222.649.01 | AY 2012-2013 - 4th Term | 3 Credit(s)
TTh 3:30:00 PM
  • Contact Information
    Keith West
  • Course Learning Objectives

    Upon successfully completing this course, students will be able to:

    • Describe and be discussant on contemporary public health nutrition problems facing low-income countries
    • apply conventional epidemiologic, nutritional, demographic, and health economic concepts and indicators in characterizing nutrition problems and inerventions in low income populations
    • develop a profile of nutrition and health problems in a low-income country and evaluate national approaches to prevention
  • Course Description
    Presents major nutritional problems that influence the health, survival, and developmental capacity of populations in developing societies. Covers approaches implemented at the household, community, national, and international levels to improve nutritional status. Explores the degree to which malnutrition can be prevented or reduced prior to achieving full economic development through targeted public and private sector interventions that address the causes of malnutrition.

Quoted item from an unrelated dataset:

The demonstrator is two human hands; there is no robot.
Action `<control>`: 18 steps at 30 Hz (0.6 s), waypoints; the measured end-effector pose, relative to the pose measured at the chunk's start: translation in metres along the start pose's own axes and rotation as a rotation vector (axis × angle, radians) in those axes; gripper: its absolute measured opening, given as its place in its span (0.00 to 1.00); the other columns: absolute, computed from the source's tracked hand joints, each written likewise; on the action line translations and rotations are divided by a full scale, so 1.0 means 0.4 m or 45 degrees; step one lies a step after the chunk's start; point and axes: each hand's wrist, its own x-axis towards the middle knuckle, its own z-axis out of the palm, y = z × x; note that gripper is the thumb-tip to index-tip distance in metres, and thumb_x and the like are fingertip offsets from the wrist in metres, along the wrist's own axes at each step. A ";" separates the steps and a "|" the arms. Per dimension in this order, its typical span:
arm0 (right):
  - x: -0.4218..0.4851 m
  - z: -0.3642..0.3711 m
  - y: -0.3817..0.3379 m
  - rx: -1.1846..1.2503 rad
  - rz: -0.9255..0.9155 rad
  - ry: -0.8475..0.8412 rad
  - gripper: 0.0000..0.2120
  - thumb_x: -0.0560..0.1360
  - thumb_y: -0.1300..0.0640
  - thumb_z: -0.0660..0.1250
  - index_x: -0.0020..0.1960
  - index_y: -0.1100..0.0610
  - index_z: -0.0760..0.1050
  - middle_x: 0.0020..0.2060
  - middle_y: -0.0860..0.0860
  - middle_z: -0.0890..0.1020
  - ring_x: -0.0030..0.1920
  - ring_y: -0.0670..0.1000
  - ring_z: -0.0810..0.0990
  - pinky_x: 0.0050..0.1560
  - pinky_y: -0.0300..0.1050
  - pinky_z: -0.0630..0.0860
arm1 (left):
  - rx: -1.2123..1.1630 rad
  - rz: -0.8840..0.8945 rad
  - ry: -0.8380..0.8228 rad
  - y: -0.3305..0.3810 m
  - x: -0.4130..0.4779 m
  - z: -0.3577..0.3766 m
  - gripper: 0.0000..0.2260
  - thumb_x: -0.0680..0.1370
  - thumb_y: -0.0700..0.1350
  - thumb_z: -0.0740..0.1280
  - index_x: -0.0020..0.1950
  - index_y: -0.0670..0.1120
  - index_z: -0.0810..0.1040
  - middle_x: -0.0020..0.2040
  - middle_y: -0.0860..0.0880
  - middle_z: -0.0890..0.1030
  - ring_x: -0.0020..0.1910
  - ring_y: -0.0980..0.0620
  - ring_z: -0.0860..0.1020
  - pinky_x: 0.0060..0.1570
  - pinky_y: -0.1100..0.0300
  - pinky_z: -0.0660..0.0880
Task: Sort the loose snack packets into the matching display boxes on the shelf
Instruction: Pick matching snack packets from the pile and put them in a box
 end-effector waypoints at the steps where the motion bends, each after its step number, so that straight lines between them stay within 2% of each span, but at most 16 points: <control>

    Additional Faculty Notes:

    The purpose of this course is to motivate and engage the student to become familiar with (a) existing or emerging issues in international nutrition that influence the health, survival, and development capacity of people living in developing, low-income and underserved societies and, (b) various direct and indirect approaches to assessing and improving nutritional well-being of populations at-risk of malnutrition.  The malnourished live in two types of society:  (a) predominantly rural or agrarian or (b) rapidly burgeoning urban or periurban settings.  Where, until recently, nutritional concerns focused exclusively on undernutrition, a second “burden” exists, one of rising  obesity in populations transitioning to higher caloric diets and lower activity lifestyles, often with imbalances in dietary quality that can promote deficiencies.  Both forms of malnutrition are addressed in the course.  Both increasingly affect vast population segments of low income countries that are food insecure and nutritionally deprived with respect to dietary quality, quantity or both, often in chronically unhygienic settings.  In undernourished settings survival from conception and childhood through adulthood is constantly threatened and quality of life suffers because of undernutrition and micronutrient deficiencies, usually due to chronic food insecurity.  At times, convergence of severe stresses can lead to famine.  Infants, young children and women of reproductive age most at-risk, although adolescents and the aged in poor populations have to date received little attention.  Although advances in socio-economic and development status reduce undernutrition, the course explores interventions that seek to reduce food and nutritional insecurity, and that may also support goals of development.  The second burden of rising obesity is most apparent in certain regions (eg, Latin America, Northern Africa and East Asia), especially among urban poor, but is now apparent across urban areas of South Asia as well.  These populations are experiencing a “nutrition transition” that is giving rise to non-communicable diseases as major causes of death.  In an increasing number of societies both burdens of malnutrition exist.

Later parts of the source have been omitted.